東京2020オリパラの成果


東野智弥

Tomoya Higashino
公益財団法人日本バスケットボール協会 技術委員会委員長

―― 東京2020オリパラの成果
車椅子まで含めて6つのカテゴリーで、5つが決勝ラウンドに進出し、2つの種目が銀メダルを取ることができました。長い日本のバスケットの歴史の中で、オリンピックで1度もメダル取ったことがなかったことを思うと、大きな成果といえます。男子は3連敗でしたが、これまでは「フィジカルが弱い」との評価が大半だったところ、今回は「このレベルの経験を積み重ね無いと勝てない」という評価へとステージを上げたと思います。「世界1を目指す経験をする」ということにつなげることの重要性を、私も勉強させてもらいました。

―― 「技術委員長」という職責
強化の戦略は現場(監督)に任せて、運営マネジメントサイドがテレビやお金のことを考えているだけだと、目指すべき世界基準との乖離が正せない。強化の現場と運営のマネジメントの両者を繋ぐ仕事が必要で、全般をプロデュースする力がないと、チームスポーツは特にうまくいかない。クラブや選手あるいはスポンサーとの関係が複雑化しているチームスポーツにおいて、各々のステークホルダがパワーを待っている組織を、理路整然に御して1つの方向に向けることは、並大抵ではありません。私は、技術委員長として5年間それだけを考えて、折々のタイミングで大枠の戦略を立案し、ディシジョンメイキングしてまいりました。

―― スポーツ産業学会への期待
スポーツを科学することをマネジメントにどう落とし込んでいくのか。
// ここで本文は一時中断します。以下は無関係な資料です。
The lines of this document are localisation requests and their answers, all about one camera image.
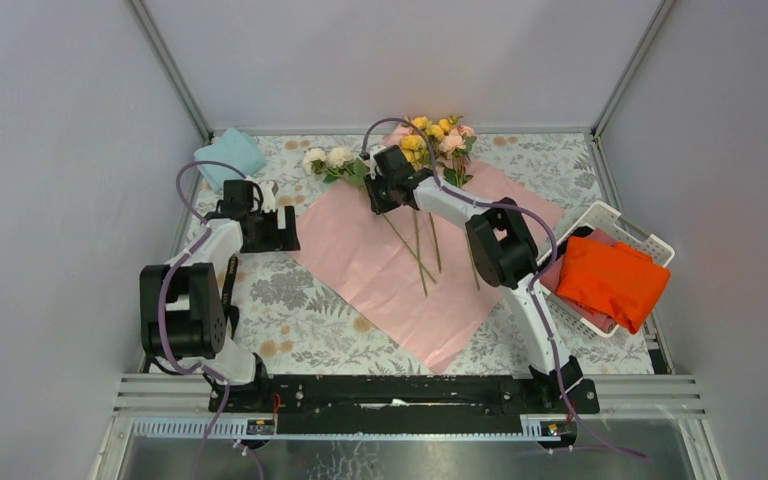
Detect yellow fake flower stem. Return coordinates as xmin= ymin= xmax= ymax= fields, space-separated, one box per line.
xmin=399 ymin=118 xmax=443 ymax=297

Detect white fake flower stem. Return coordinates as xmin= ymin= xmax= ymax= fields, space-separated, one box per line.
xmin=302 ymin=146 xmax=437 ymax=296

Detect pink fake flower stem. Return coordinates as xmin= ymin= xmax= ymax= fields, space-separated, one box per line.
xmin=387 ymin=124 xmax=481 ymax=291

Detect pink purple wrapping paper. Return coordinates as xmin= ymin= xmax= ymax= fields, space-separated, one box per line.
xmin=294 ymin=180 xmax=555 ymax=374

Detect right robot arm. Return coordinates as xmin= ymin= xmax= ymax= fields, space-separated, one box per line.
xmin=360 ymin=146 xmax=583 ymax=412

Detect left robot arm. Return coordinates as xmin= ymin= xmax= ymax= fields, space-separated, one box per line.
xmin=139 ymin=179 xmax=300 ymax=411

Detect black ribbon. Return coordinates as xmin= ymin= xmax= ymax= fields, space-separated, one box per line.
xmin=140 ymin=254 xmax=241 ymax=377

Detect light blue folded towel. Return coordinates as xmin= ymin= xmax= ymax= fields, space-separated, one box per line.
xmin=194 ymin=129 xmax=267 ymax=192

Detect pink cloth in basket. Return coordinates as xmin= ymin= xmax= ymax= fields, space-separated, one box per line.
xmin=540 ymin=225 xmax=619 ymax=339

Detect white plastic basket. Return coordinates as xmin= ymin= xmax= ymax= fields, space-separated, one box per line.
xmin=542 ymin=201 xmax=675 ymax=340

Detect orange cloth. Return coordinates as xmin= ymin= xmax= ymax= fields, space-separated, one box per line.
xmin=555 ymin=237 xmax=671 ymax=334

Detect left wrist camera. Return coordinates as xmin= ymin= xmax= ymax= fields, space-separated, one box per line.
xmin=254 ymin=180 xmax=279 ymax=213

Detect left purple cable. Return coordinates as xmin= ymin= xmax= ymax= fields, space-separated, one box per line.
xmin=157 ymin=160 xmax=267 ymax=480

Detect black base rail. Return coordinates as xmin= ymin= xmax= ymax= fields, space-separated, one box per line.
xmin=208 ymin=375 xmax=600 ymax=435
そのための人間関係とか、もしくは、アイディアを共有できる仲間。スポーツ産業学会には優秀な方々がおいでだと思うので、その頭脳をスポーツ界に導いて好循環を目指すことを期待したい。 「勝つ」ということには失敗も成功もあるでしょう。本当の意味で「勝つ」ということ、あるいはその上昇のパターンをビジネスに繋げる仕組みを解明してもらいたい。